In protogyny, the stigma becomes receptive before the anthers release pollen. The word “protogyny” comes from Greek “protos” (first) and “gyne” (female). So the female parts mature first. This prevents self-pollination because when the stigma is receptive, the anthers have not yet released pollen. Later, when the anthers release pollen, the stigma may no longer be receptive (or may have already been pollinated by pollen from another flower). This promotes cross-pollination. The opposite condition is protandry, where the anthers mature and release pollen before the stigma becomes receptive. Both protandry and protogyny are types of dichogamy, which are mechanisms that prevent self-pollination in bisexual flowers. So the statement is false because it describes protandry (anthers release pollen first) but calls it protogyny. In protogyny, the stigma becomes receptive first. Examples of protogyny include magnolias and some grasses. Examples of protandry include sunflowers and carrots. Understanding dichogamy is important for plant breeding because it affects how crops are pollinated and whether they need cross-pollinators.

Cleistogamy (from Greek “kleistos” meaning “closed” and “gamos” meaning “marriage”) is a type of self-pollination in which flowers never open (they remain closed).

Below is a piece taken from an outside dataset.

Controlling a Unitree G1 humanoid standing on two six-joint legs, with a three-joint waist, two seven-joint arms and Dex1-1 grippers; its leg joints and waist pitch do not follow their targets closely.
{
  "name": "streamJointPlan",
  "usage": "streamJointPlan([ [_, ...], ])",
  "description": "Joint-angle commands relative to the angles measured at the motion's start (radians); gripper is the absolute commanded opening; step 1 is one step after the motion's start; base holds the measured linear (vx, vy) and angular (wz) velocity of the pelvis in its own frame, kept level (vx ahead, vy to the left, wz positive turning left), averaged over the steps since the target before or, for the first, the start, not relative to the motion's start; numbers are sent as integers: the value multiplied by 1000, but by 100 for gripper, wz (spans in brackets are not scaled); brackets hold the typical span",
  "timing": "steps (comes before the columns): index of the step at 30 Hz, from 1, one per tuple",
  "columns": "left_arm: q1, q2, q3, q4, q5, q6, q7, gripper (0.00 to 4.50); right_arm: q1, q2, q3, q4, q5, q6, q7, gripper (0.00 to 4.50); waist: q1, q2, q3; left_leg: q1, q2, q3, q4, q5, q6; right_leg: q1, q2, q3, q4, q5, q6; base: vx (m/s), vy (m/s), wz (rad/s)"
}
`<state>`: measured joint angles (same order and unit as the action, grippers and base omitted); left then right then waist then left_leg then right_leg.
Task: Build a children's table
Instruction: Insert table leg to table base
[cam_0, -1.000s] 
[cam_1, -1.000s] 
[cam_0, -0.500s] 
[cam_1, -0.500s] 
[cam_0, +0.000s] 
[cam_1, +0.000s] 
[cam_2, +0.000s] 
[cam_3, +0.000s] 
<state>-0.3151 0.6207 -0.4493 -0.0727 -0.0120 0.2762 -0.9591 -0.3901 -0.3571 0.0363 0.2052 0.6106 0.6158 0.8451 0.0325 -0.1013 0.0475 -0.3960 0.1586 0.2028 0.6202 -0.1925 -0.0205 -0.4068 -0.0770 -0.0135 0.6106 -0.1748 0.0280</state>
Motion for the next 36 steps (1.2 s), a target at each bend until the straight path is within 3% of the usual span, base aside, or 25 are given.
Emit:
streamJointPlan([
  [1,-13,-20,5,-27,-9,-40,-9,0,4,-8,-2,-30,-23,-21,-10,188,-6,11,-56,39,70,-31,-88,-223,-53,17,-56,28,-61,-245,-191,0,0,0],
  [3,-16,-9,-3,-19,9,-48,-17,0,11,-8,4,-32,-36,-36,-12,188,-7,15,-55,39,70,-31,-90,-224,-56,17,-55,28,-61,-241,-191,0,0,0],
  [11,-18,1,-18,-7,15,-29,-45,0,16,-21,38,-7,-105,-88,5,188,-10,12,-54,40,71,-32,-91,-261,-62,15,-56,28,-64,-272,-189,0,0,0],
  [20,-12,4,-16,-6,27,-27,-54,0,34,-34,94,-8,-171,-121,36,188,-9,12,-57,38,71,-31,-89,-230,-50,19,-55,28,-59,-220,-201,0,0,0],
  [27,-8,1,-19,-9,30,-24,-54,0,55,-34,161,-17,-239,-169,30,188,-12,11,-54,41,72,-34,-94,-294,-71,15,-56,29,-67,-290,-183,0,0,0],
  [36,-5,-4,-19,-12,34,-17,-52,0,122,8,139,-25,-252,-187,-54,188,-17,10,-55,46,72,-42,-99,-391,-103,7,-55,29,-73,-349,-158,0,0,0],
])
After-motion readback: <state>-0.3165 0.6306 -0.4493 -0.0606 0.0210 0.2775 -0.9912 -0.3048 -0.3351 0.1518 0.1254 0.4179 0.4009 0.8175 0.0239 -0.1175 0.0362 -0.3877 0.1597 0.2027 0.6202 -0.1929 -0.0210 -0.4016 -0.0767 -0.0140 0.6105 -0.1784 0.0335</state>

Pollination occurs inside the closed bud, ensuring that self-pollination takes place. Cleistogamous flowers are often small, inconspicuous, and lack petals, scent, and nectar because they do not need to attract pollinators. Examples of plants that produce cleistogamous flowers include some violets, peas, beans, and many grasses. Cleistogamy ensures reproduction even in the absence of pollinators, which is advantageous in unstable environments or late in the growing season. Some plants produce both chasmogamous (open, cross-pollinating) flowers and cleistogamous (closed, self-pollinating) flowers at different times of the year.